Hinsichtlich der Bedenken, die Sie mir gegenüber bezüglich des Freihandelsabkommens der Europäischen Union und Kanada (Comprehensive Economic Trade Agreement - CETA) geäußert haben, möchte ich noch zwei Dinge ausführen:

Zum Einen: Bereits jetzt existieren eben genau solche ISDS-Klauseln in weit über 100 Handelsabkommen, die Deutschland abgeschlossen hat. Laut den jüngst veröffentlichten Ergebnissen der EU-Kommission zur EU-weiten Konsultation bezüglich der ISDS-klauseln im TTIP hat diese bekräftigt, dass es ihr Ziel ist, diese Klauseln zu modernisieren, reformieren und sie hinsichtlich Transparenz, Fairness und Rechenschaftspflicht an hohen Standards auszurichten.

Dies ändert natürlich nichts an der generellen Fragwürdigkeit solcher ISDS-Klauseln zwischen Ländern bzw. Länderzusammenschlüssen mit derart entwickelten Rechtssystemen, wie es im Fall von CETA und TTIP der Fall ist.

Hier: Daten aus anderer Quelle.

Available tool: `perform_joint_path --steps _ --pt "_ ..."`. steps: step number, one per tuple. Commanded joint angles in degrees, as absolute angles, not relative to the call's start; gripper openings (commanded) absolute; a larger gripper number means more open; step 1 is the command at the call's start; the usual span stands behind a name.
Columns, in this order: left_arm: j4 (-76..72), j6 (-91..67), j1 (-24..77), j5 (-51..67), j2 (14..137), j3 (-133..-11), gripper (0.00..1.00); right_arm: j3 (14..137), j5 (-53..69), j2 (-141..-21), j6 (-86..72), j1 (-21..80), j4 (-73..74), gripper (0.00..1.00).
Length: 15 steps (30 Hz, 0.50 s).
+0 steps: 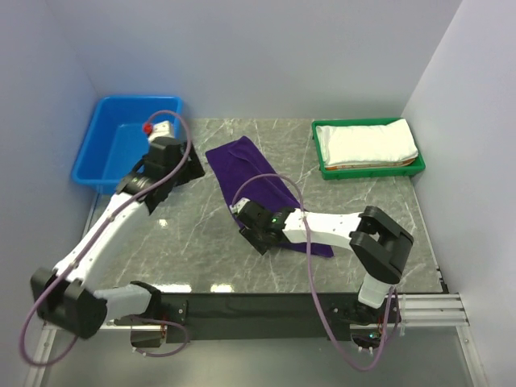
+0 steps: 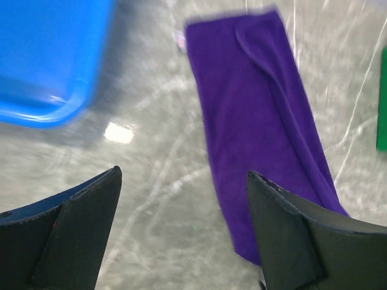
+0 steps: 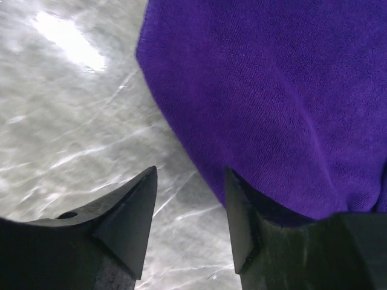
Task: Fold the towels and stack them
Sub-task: Flatten out the crumpled towel
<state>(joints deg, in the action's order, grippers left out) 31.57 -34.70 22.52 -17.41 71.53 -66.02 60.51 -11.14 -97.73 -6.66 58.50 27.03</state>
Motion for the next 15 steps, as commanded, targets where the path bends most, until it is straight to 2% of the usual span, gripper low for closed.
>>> perform_joint_path --steps 1,2,5,6,7,10,15 --pt "32.8 -30.4 20.7 -19.0 66.1 -61.8 0.89 63.5 -16.2 -99.6 -5.2 59.1 28.7 0.51" --pt "32.2 -30.0 20.4 -19.6 65.0 -60.7 0.89 63.5 -16.5 -99.8 -5.1 59.1 28.7 0.34" --pt "29.5 -29.1 20.1 -20.6 60.6 -56.6 0.89 64.4 -17.3 -99.8 -4.6 59.1 29.5 0.07" --pt "28.9 -28.9 20.0 -20.8 60.0 -55.1 0.88 65.0 -17.1 -99.3 -4.1 59.1 30.2 0.03" --pt "28.4 -28.7 20.0 -20.9 59.6 -54.6 0.88 66.3 -17.1 -98.2 -3.8 59.0 31.5 0.00" --pt "27.4 -28.0 19.7 -21.2 59.1 -53.9 0.88 69.4 -16.3 -94.2 -3.1 57.8 34.4 0.00" --pt "27.4 -27.9 17.1 -19.0 59.3 -53.2 0.88 68.6 -2.0 -87.6 -12.0 41.2 31.5 0.00"
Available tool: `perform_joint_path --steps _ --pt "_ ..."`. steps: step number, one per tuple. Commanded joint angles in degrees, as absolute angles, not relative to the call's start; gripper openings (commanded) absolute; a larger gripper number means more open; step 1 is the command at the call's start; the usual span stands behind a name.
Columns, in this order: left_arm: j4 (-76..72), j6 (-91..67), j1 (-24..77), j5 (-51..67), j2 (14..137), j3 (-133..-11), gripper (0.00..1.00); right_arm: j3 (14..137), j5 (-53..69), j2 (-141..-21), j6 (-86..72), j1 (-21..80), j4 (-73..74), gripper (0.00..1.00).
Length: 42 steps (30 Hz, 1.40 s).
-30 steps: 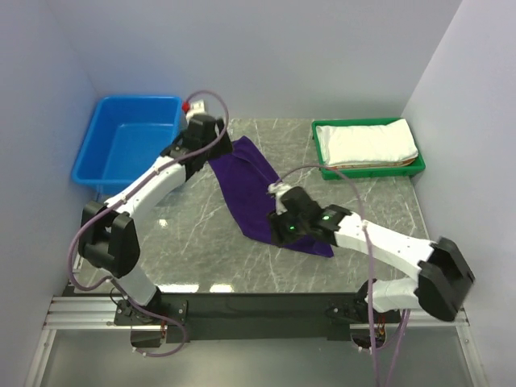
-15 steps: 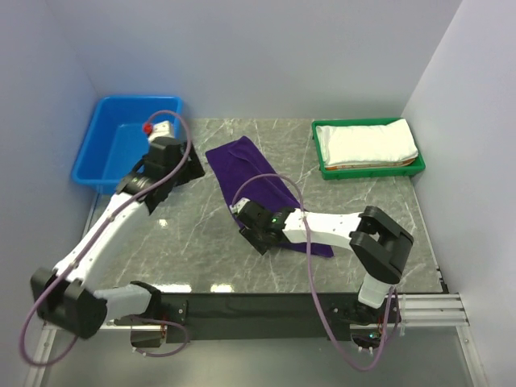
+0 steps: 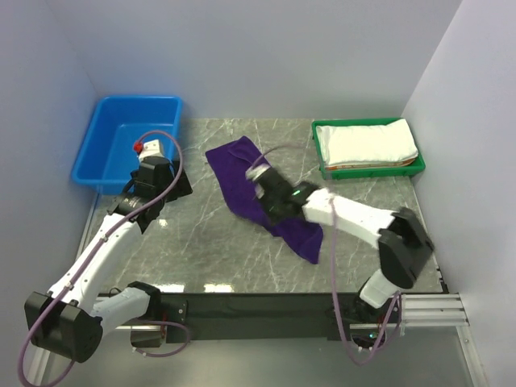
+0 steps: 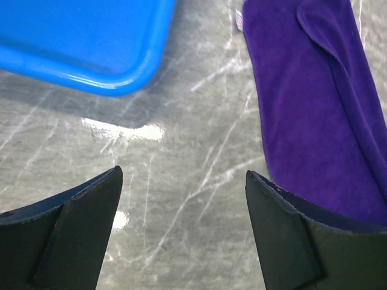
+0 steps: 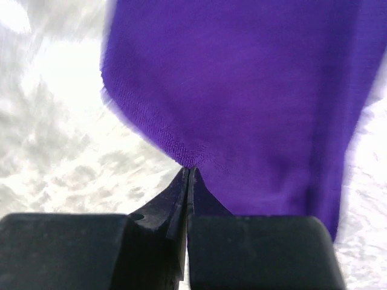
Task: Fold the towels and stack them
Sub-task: Flatten out the crumpled towel
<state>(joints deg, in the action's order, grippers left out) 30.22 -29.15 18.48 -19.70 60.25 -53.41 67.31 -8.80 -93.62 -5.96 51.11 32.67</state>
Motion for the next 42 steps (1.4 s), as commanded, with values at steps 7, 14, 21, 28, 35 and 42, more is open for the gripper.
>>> perform_joint_path --steps 7,14,21,28,35,42 --pt "26.9 -28.0 15.1 -15.6 59.4 -52.6 0.87 63.1 -3.4 -88.5 -21.4 30.6 28.9 0.30" --pt "27.2 -28.0 14.6 -15.6 59.8 -52.2 0.86 59.6 -9.0 -82.5 -19.1 36.5 23.9 0.40" --pt "27.2 -28.1 13.6 -14.1 60.5 -52.2 0.86 65.4 -14.0 -92.4 -16.5 45.2 26.1 0.47" --pt "27.1 -28.3 13.5 -14.4 60.0 -52.0 0.86 73.2 -21.0 -103.4 -20.3 46.1 30.4 0.47" --pt "26.9 -28.4 13.3 -13.7 59.9 -51.9 0.86 76.1 -24.6 -108.2 -21.9 46.5 31.7 0.44" --pt "26.8 -28.4 12.9 -13.2 59.7 -51.8 0.85 75.4 -25.8 -108.8 -21.8 46.6 31.2 0.27"
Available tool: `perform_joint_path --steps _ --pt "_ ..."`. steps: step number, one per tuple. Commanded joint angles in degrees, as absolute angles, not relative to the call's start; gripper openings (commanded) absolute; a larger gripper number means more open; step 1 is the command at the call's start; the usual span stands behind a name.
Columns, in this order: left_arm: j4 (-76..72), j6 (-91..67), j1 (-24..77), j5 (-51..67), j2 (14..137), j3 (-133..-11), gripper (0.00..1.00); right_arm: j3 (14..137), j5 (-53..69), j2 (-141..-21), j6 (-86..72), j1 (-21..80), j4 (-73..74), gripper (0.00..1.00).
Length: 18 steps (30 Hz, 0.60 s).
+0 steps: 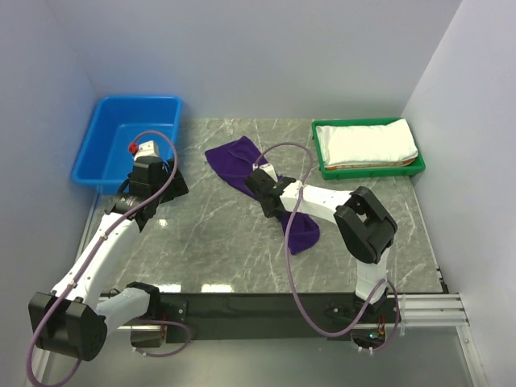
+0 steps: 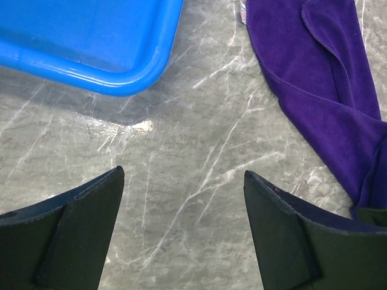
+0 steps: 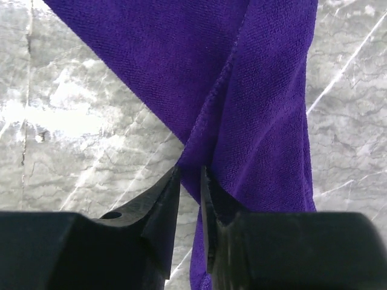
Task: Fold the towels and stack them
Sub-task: Flatten out the crumpled towel
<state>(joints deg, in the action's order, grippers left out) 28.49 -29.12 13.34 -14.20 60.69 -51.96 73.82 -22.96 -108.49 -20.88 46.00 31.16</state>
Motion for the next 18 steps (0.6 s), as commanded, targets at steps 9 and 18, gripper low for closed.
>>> perform_joint_path --steps 9,18 --pt "26.8 -28.5 12.7 -12.9 59.6 -51.6 0.85 77.2 -25.8 -111.3 -21.4 47.5 30.7 0.29" --pt "26.6 -28.4 12.6 -12.5 59.7 -51.6 0.85 78.0 -28.5 -113.3 -21.7 47.7 31.6 0.29"
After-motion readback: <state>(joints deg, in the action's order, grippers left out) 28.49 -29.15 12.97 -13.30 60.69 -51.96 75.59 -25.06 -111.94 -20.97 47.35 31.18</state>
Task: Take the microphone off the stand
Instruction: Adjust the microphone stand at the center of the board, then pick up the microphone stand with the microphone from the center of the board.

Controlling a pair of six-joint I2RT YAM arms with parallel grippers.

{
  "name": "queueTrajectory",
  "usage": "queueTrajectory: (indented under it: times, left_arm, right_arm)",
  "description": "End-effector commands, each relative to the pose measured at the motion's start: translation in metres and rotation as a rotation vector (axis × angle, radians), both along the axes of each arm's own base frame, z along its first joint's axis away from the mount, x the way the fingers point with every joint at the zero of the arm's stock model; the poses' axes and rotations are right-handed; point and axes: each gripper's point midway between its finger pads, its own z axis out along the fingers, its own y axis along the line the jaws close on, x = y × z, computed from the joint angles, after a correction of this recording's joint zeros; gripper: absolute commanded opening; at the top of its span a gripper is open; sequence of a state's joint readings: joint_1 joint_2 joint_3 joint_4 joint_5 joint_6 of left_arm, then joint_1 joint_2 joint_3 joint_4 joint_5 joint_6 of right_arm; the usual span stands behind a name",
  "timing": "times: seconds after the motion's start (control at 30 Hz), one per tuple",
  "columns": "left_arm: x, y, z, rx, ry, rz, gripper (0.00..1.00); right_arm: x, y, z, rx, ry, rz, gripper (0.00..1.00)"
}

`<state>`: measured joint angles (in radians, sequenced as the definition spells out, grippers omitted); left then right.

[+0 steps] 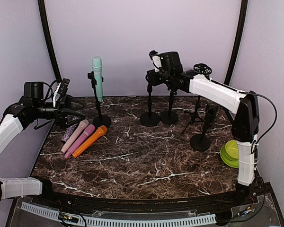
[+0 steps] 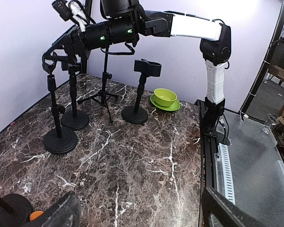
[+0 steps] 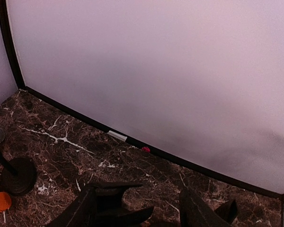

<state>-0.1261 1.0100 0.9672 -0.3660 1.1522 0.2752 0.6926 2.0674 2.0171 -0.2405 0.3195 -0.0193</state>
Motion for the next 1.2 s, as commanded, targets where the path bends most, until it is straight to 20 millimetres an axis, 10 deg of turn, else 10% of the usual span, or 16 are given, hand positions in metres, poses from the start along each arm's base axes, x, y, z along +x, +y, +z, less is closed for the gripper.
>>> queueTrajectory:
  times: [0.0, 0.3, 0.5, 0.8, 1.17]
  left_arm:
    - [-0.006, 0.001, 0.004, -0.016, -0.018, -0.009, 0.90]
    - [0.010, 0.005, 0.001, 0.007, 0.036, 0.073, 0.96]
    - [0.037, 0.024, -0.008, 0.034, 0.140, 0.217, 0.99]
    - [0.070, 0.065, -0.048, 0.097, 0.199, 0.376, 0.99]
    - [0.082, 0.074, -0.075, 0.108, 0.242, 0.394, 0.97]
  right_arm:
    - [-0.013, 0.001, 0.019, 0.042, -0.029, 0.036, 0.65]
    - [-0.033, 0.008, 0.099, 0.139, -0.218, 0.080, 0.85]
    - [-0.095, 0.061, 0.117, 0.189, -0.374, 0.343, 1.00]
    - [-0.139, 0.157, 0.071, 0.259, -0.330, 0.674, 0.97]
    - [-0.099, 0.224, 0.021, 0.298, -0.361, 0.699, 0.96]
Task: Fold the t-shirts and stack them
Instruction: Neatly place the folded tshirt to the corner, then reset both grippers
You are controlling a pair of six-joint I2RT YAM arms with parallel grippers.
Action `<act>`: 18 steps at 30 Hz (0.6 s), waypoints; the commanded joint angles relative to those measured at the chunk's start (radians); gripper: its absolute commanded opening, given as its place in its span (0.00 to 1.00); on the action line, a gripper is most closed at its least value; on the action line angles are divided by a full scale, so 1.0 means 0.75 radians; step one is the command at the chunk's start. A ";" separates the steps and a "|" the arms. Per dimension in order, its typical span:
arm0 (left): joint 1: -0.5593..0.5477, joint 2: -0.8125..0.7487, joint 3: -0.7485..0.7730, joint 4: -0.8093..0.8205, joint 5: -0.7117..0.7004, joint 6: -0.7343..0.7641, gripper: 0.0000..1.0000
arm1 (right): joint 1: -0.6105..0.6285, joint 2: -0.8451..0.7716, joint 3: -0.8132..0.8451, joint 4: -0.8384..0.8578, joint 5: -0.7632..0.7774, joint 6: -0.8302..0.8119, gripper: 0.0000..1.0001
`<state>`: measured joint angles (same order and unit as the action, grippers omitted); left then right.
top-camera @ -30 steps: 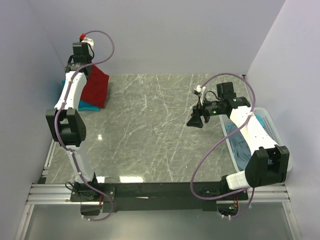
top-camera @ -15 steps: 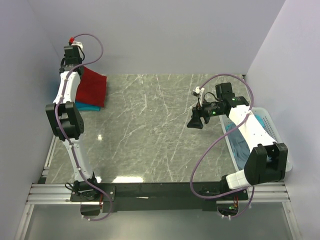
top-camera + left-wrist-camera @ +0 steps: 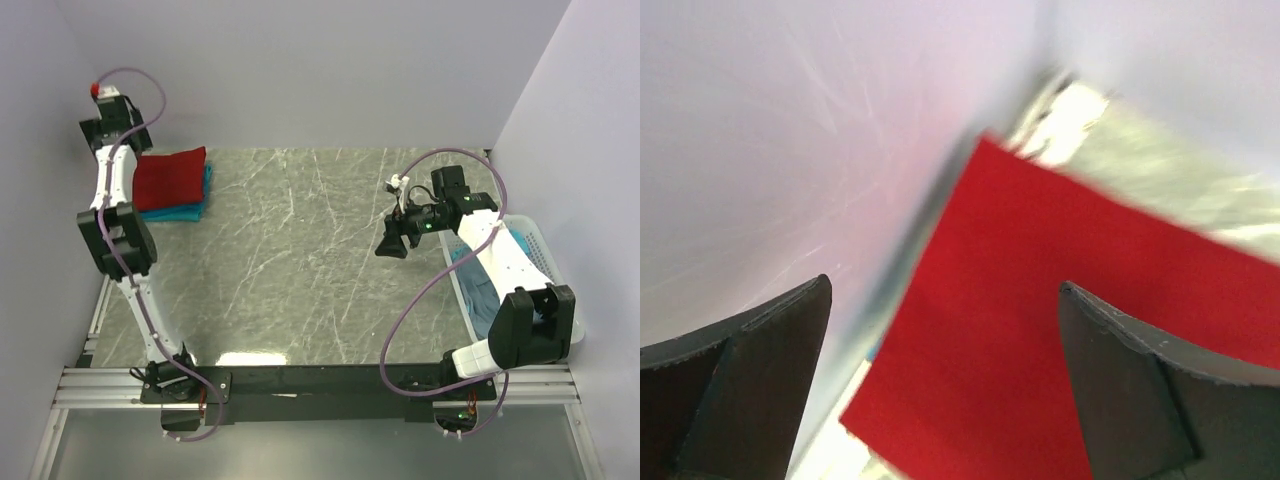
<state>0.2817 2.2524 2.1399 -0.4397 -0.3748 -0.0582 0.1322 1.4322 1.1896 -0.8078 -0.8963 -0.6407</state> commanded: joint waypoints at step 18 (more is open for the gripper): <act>-0.181 -1.631 -1.640 0.521 1.295 -0.450 0.99 | -0.202 -0.557 -0.221 0.571 0.699 0.433 0.87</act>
<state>0.1970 1.0859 0.9882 -0.0422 0.4606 -0.3866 0.0051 1.1309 1.0679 -0.5423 -0.5858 -0.4576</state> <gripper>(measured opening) 0.994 0.853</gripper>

Zum Anderen möchte ich Ihnen auf diesem Weg eine Pressemitteilung zukommen lassen, die ich im Dezember zum Thema CETA veröffentlich habe. In dieser wird meine Meinung zu dem geplanten Abkommen deutlich. Ich hoffe diese adressiert einige der Bedenken, die Sie wegen des CETA haben. Denn ich nehme diese nicht nur Ernst, sondern teile Ihren Missmut zum Teil auch.

Mit freundlichen Grüßen

Matthias Ilgen MdB

Matthias Ilgen (SPD) zum Investitionsschutz im CETA-Abkommen

Im Hinblick auf die aktuelle Diskussion zu Investitionsschutzklauseln und Schiedsgerichten im geplanten Freihandelsabkommen mit Kanada erklärt der schleswig-holsteinischen SPD-Bundestagsabgeordnete Matthias Ilgen: „In den letzten Tagen erreichten mich als Mitglied des Wirtschaftsausschusses eine Vielzahl von Bürgeranfragen. Bis tief in die Mitte der Gesellschaft hinein sind die Menschen verunsichert und misstrauen dem bisherigen Verhandlungsstil der Europäischen Kommission. Diese Sorgen muss die Politik ernst nehmen. Am Montag wurden in der der Anhörung des Ausschusses für Wirtschaft und Energie erstmals verschiedene Experten zu den möglichen Folgen von Investitionsschutz und Schiedsgerichten befragt. Die potentiellen Nutzen für Unternehmen wurden ebenso diskutiert wie mögliche Nachteile durch Klagen für die Staaten. Die konkreten Auswirkungen in denkbaren Einzelfällen kann jedoch niemand vorhersagen – vielmehr handelt es sich inzwischen um eine juristische Fachdiskussion, der selbst Fachleute kaum noch folgen können. Deshalb ist es wichtig, die grundlegende Haltung der SPD zum Investorenschutz und zu Schiedsgerichten deutlich zu machen: Wir sehen diese Art der Streitschlichtung zwischen Staaten mit hochentwickelten Rechtssystemen kritisch, insbesondere, wenn die Verfahren intransparent und solche Gerichte mit hochbezahlten Anwälten besetzt sind, die vor allem ihre eigenen finanziellen Interessen nach möglichst hohen Honoraren verfolgen.“

Gleichzeitig warnt Ilgen allerdings vor einer Panikmache, wie sie derzeit von Organisationen wie „campact“ betrieben würde: „Wir befinden uns in einem ganz normalen demokratischen Prozess. Bis August/September kommenden Jahres wird das Abkommen in alle Sprachen übersetzt werden und danach trifft das Europäische Parlament die Entscheidung, ob es mit dem ausverhandelten Abkommen zufrieden ist oder Änderungen wünscht. Bis dahin wird der europäische Gerichtshof festgestellt haben, ob die nationalen Parlamente das Abkommen ratifizieren müssen. Dann bekäme nach Beschluss des EU-Parlaments noch der Deutsche Bundestag das letzte Wort. Wenn auch nur ein nationales Parlament in Europa das Abkommen ablehnt, kommt es nicht zustande. Deshalb sehe ich große Chancen für die Strategie von Bundeswirtschaftsminister Gabriel, jetzt in einer koordinierten Aktion mit den anderen EU-Mitgliedsstaaten, die dem Investitionsschutzkapitel ebenfalls ablehnend gegenüberstehen, Veränderungen zu erreichen. Bevor wir Sozialdemokraten im Bundestag zustimmen, wird sich aber abschließend ein Parteitag oder ein Parteikonvent mit der Fragestellung befassen. Ich persönlich bin der Meinung, dass bei einer innerhalb wie außerhalb der Partei so hochgradig umstrittenen Frage, die Mitglieder der SPD in einem Mitgliedervotum das letzte Wort haben sollten.